**Instructions to follow:**
Using the records below, please work out how many lines contain "person"; answer with the number alone.
▶
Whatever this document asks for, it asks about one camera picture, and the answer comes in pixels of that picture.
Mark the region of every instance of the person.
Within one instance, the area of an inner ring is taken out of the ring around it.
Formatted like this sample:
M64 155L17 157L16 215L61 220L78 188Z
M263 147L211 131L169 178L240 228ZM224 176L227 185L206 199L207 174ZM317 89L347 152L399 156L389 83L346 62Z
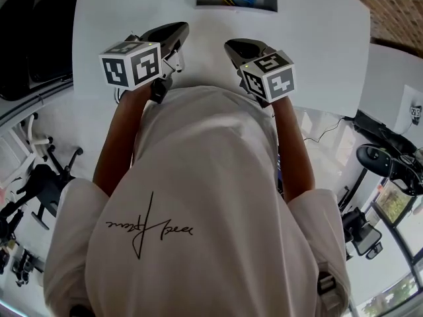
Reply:
M146 107L150 94L123 95L93 182L62 193L44 274L53 314L342 315L340 213L315 189L289 98L272 119L217 87Z

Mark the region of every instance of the brick wall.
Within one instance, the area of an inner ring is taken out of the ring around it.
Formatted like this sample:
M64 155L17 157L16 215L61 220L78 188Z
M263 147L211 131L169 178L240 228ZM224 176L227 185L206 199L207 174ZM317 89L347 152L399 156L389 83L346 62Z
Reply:
M360 1L371 11L373 38L400 44L423 57L423 0Z

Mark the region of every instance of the white box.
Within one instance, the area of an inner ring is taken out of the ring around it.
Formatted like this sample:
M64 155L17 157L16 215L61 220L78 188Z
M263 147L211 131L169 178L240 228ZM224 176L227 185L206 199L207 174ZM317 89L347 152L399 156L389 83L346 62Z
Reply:
M240 68L248 90L269 103L295 92L297 88L295 66L282 50Z
M121 41L100 55L106 83L134 90L161 77L161 51L158 42Z

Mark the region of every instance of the white t-shirt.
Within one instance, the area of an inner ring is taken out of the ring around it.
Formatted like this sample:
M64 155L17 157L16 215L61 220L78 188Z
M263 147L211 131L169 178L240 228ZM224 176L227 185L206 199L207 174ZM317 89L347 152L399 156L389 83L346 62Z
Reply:
M82 179L63 192L47 306L63 317L78 304L97 317L340 316L350 284L335 196L313 190L288 207L277 156L254 102L216 87L170 91L146 109L110 198ZM322 303L319 269L335 276L338 300Z

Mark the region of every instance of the white table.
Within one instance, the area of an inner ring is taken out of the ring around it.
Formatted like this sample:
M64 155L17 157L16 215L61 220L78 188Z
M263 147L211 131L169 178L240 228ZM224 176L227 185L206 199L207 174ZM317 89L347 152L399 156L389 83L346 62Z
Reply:
M186 69L174 87L239 88L223 44L231 38L262 40L284 50L297 69L294 105L354 116L369 51L370 17L358 0L278 0L278 13L195 9L195 0L78 0L73 31L75 92L109 98L98 54L132 32L186 21Z

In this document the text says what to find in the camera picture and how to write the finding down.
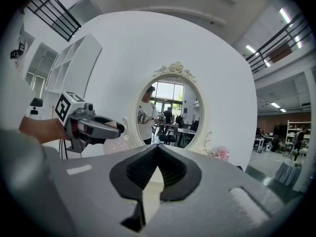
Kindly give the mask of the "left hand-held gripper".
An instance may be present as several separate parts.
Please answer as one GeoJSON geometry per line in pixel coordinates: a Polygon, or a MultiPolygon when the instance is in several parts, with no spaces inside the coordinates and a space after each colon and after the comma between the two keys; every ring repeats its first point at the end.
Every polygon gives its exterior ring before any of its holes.
{"type": "Polygon", "coordinates": [[[88,145],[103,144],[106,139],[116,139],[125,133],[123,124],[113,119],[97,116],[93,104],[86,102],[75,92],[63,91],[57,101],[55,114],[64,127],[70,145],[67,151],[82,153],[88,145]],[[84,124],[86,135],[75,138],[72,134],[72,122],[84,124]]]}

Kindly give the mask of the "person's left hand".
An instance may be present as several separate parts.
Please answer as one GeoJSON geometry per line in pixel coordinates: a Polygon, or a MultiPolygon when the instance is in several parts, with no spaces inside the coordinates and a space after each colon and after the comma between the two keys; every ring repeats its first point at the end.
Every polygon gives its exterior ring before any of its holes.
{"type": "Polygon", "coordinates": [[[85,125],[80,122],[72,122],[71,124],[73,137],[79,138],[86,135],[85,125]]]}

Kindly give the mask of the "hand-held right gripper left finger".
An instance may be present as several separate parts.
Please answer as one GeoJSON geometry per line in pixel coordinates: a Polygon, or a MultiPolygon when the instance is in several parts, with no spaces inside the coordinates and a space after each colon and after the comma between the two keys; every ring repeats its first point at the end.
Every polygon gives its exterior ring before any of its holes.
{"type": "Polygon", "coordinates": [[[110,155],[61,160],[44,147],[50,177],[71,214],[79,237],[158,237],[146,223],[143,190],[156,165],[156,146],[110,155]]]}

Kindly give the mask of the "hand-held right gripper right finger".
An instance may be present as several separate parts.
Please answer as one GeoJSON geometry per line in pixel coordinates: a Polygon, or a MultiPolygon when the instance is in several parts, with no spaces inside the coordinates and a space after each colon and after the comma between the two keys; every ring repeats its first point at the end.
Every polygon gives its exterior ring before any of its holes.
{"type": "Polygon", "coordinates": [[[187,171],[170,194],[186,194],[159,207],[161,237],[295,237],[292,215],[301,202],[288,203],[237,166],[171,146],[187,171]]]}

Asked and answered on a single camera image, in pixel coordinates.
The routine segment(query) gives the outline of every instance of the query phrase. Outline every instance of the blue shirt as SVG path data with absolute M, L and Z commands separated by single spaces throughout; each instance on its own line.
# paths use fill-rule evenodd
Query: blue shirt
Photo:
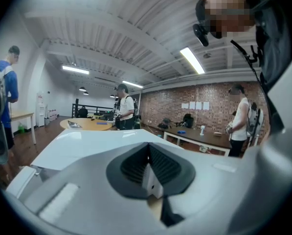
◀
**Solved exercise:**
2